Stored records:
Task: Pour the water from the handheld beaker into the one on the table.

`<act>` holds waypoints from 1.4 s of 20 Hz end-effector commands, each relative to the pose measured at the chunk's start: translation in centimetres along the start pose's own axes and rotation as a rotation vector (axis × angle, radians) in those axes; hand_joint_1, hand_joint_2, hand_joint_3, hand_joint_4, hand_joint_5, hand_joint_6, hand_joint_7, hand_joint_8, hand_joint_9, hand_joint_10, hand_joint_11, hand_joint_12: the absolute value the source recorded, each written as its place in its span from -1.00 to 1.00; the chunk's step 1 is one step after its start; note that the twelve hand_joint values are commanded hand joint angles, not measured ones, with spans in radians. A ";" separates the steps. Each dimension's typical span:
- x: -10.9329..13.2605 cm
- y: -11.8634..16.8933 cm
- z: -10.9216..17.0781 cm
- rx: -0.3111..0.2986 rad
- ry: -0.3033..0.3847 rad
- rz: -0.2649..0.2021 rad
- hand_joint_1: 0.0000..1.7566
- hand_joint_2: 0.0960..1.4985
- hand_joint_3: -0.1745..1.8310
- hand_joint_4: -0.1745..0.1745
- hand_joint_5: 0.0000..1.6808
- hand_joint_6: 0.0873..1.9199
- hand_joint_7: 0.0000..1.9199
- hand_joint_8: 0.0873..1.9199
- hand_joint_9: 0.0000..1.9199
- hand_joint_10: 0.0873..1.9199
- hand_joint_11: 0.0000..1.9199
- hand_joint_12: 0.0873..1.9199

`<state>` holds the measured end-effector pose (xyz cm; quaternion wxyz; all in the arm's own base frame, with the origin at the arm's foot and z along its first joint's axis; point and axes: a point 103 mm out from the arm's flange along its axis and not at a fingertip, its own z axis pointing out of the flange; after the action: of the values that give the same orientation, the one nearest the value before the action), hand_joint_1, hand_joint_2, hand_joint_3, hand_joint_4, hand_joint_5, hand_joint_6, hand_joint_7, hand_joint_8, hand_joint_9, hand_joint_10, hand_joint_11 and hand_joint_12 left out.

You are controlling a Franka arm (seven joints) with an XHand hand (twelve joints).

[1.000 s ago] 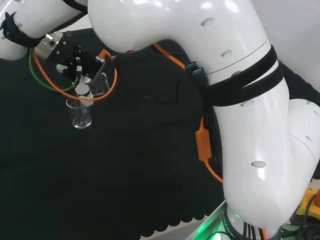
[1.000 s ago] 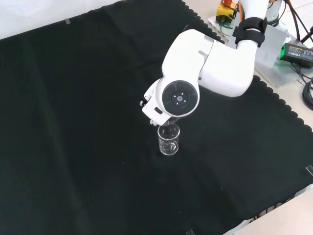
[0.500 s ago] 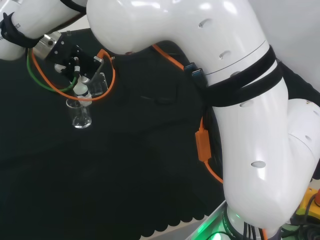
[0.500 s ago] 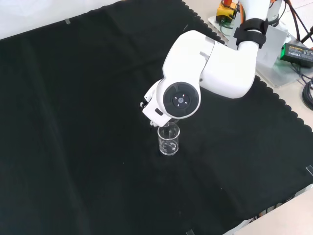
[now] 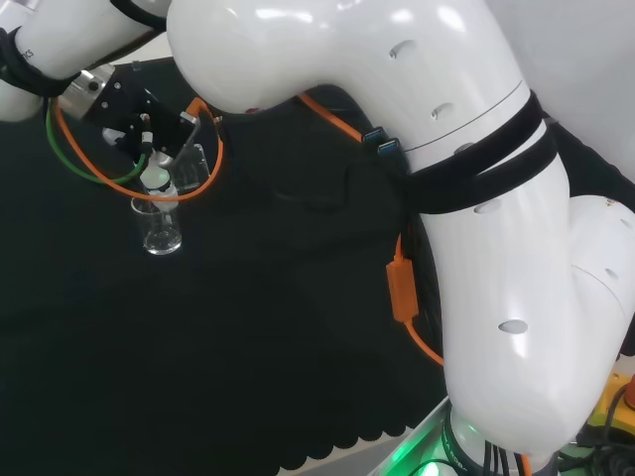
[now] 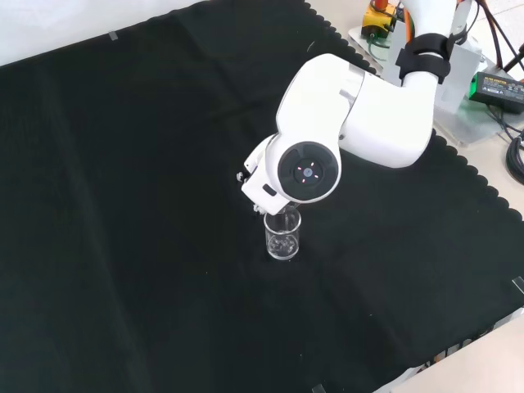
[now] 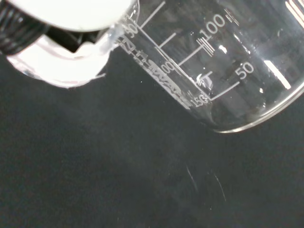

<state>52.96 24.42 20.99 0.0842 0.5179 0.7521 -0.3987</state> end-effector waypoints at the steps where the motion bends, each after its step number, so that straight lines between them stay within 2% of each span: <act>1: 0.2 0.0 -0.3 0.009 -0.017 0.003 0.31 -0.18 -0.28 1.00 0.70 -0.73 0.83 -1.00 0.73 -1.00 0.36 -0.25; 7: 0.6 0.4 -0.2 0.070 -0.086 0.033 0.31 -0.18 -0.28 1.00 0.70 -0.73 0.83 -1.00 0.73 -1.00 0.36 -0.25; 11: 0.9 0.6 -0.3 0.078 -0.097 0.036 0.31 -0.18 -0.28 1.00 0.70 -0.72 0.83 -1.00 0.73 -1.00 0.36 -0.25; 18: 0.8 0.6 -0.2 0.060 -0.077 0.025 0.30 -0.18 -0.28 1.00 0.69 -0.72 0.83 -1.00 0.73 -1.00 0.36 -0.25; 19: 0.7 0.5 0.1 0.209 -0.148 0.171 0.30 -0.18 -0.28 1.00 0.69 -0.72 0.83 -1.00 0.73 -1.00 0.36 -0.25; 20: 1.0 0.6 -0.3 0.176 -0.162 0.132 0.30 -0.18 -0.28 1.00 0.69 -0.72 0.83 -1.00 0.73 -1.00 0.36 -0.25; 21: 1.6 0.8 -0.9 0.158 -0.166 0.113 0.30 -0.18 -0.28 1.00 0.69 -0.72 0.83 -1.00 0.73 -1.00 0.36 -0.25; 22: 1.3 0.8 -0.6 0.124 -0.129 0.080 0.30 -0.18 -0.28 1.00 0.69 -0.72 0.83 -1.00 0.73 -1.00 0.36 -0.25; 28: 1.7 0.7 -1.5 0.070 -0.077 0.039 0.31 -0.18 -0.28 1.00 0.69 -0.72 0.83 -1.00 0.73 -1.00 0.36 -0.25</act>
<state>52.89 25.42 19.91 0.1035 0.5173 0.7119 -0.4636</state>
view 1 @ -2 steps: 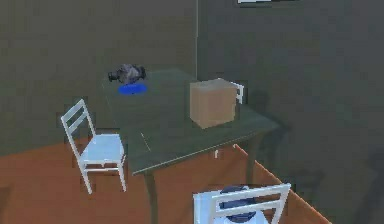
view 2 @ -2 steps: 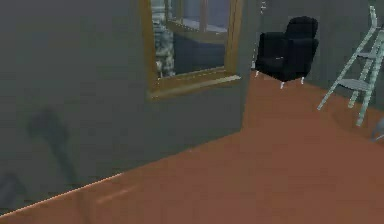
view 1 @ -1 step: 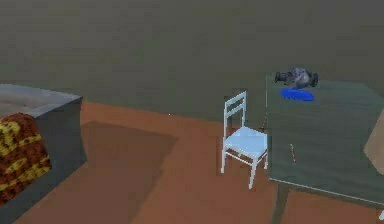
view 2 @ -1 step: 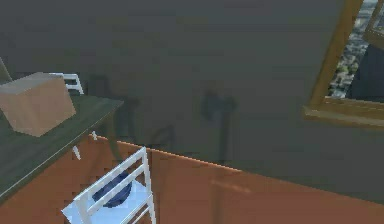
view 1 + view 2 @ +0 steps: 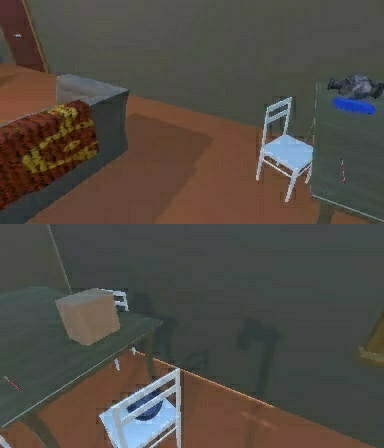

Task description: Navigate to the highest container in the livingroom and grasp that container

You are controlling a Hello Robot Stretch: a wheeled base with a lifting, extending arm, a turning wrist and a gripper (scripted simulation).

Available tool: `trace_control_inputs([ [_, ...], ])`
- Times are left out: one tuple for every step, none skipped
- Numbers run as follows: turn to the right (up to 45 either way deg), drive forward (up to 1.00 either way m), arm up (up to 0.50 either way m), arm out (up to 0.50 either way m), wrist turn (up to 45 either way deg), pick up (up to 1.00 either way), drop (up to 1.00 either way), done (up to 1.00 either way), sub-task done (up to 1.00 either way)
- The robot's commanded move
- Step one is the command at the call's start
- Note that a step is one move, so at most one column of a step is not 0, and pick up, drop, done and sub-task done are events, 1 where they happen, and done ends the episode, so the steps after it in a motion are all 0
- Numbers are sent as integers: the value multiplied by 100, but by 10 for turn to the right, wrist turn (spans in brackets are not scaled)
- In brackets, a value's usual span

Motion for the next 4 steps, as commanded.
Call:
trace_control_inputs([
  [0, 70, 0, 0, 0, 0, 0, 0, 0],
  [0, 80, 0, 0, 0, 0, 0, 0, 0],
  [360, 0, 0, 0, 0, 0, 0, 0, 0],
  [0, 5, 0, 0, 0, 0, 0, 0, 0],
])
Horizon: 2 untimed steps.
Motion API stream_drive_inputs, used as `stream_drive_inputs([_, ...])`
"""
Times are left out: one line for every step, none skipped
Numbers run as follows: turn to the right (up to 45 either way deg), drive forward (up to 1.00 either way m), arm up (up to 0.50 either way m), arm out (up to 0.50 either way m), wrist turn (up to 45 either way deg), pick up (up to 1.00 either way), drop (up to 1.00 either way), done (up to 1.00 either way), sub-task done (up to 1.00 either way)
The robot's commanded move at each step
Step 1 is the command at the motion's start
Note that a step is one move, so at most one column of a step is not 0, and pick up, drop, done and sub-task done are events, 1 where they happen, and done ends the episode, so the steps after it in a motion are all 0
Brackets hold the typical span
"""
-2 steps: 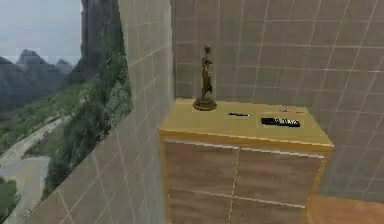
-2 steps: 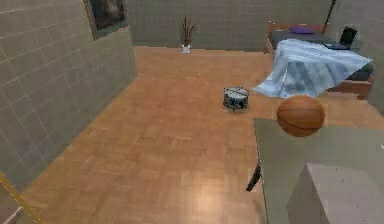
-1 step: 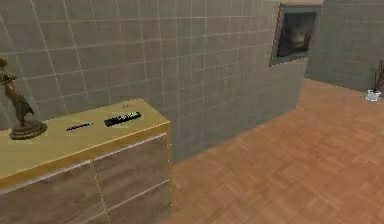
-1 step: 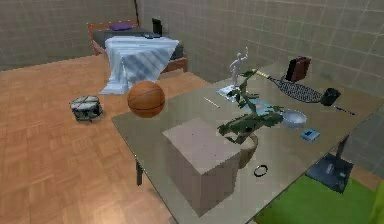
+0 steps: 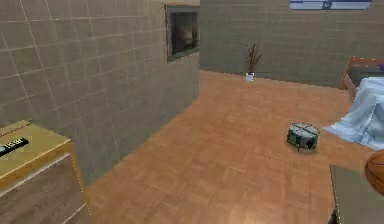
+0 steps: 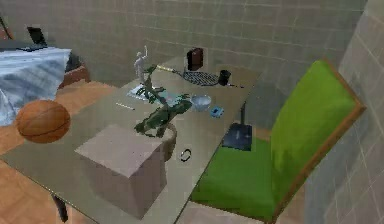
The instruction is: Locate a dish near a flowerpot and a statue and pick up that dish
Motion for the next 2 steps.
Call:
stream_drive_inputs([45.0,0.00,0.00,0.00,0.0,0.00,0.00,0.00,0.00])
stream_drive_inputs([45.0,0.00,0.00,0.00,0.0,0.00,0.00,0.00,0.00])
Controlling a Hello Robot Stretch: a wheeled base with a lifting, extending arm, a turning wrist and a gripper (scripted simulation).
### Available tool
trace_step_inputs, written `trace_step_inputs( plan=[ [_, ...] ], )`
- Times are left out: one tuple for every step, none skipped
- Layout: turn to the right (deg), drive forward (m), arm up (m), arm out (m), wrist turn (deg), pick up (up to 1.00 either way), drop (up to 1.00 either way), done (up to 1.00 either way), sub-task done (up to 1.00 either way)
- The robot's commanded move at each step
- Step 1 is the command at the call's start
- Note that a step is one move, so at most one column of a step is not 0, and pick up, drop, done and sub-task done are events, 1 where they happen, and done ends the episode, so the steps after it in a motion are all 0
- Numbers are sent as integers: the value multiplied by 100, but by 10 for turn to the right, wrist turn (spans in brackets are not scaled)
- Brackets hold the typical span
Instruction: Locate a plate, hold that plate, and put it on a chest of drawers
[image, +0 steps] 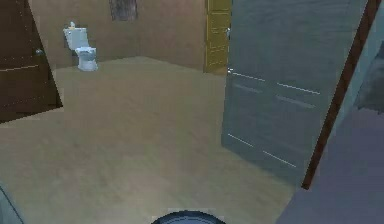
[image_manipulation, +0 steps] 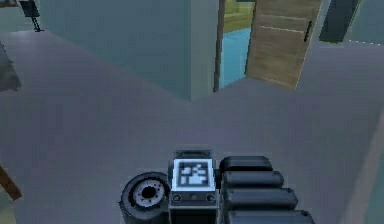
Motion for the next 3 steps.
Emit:
trace_step_inputs(
  plan=[
    [450,0,0,0,0,0,0,0,0],
    [0,45,0,0,0,0,0,0,0],
    [-450,0,0,0,0,0,0,0,0]
  ],
)
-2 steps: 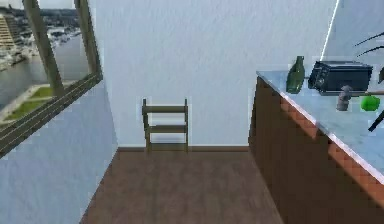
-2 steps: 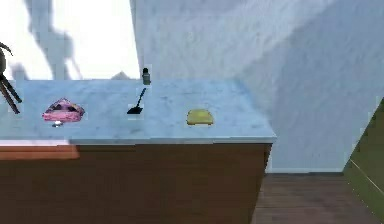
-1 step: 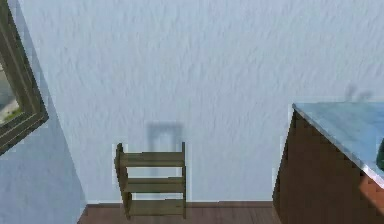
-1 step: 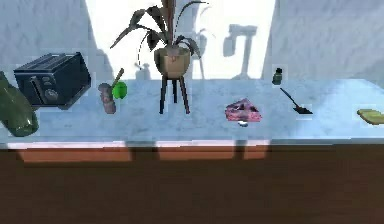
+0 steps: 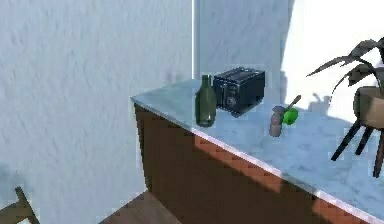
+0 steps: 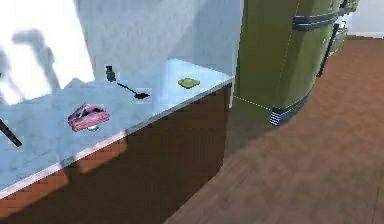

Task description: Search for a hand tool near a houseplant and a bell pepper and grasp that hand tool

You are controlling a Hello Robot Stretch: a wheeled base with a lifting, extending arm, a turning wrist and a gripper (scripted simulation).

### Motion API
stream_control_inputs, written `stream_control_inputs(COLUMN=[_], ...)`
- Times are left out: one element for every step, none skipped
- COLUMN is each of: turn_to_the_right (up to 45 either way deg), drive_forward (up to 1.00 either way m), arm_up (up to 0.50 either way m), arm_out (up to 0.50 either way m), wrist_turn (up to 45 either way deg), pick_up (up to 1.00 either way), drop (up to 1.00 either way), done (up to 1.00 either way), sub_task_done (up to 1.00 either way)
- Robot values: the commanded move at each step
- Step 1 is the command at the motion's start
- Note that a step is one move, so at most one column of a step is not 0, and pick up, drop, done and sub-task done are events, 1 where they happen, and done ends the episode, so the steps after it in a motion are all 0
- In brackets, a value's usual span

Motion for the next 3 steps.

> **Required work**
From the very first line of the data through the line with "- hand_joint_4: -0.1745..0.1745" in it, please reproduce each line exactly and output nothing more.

> **Task solution**
Task: Pour the water from the handheld beaker into the one on the table.

`<act>` holds waypoints from 1.4 s of 20 Hz end-effector commands, each relative to the pose measured at the chunk's start: translation in centimetres along the start pose's own axes and rotation as a rotation vector (axis × angle, radians) in those axes; hand_joint_1, hand_joint_2, hand_joint_3, hand_joint_4, hand_joint_5, hand_joint_6, hand_joint_7, hand_joint_8, hand_joint_9, hand_joint_10, hand_joint_11, hand_joint_12: the absolute value the source recorded, each written as its place in its span from -1.00 to 1.00; the chunk's step 1 is one step after its start; note that the twelve hand_joint values are commanded hand joint angles, not measured ones, with spans in radians. A ";" separates the steps. Each dimension's typical span:
- x: -10.9329..13.2605 cm
- y: -11.8634..16.8933 cm
- z: -10.9216..17.0781 cm
- rx: -0.3111..0.2986 rad
- ry: -0.3033..0.3847 rad
- rz: -0.2649..0.2021 rad
- hand_joint_1: 0.0000..1.7566
- hand_joint_2: 0.0960..1.4985
- hand_joint_3: -0.1745..1.8310
- hand_joint_4: -0.1745..0.1745

The answer requires no additions.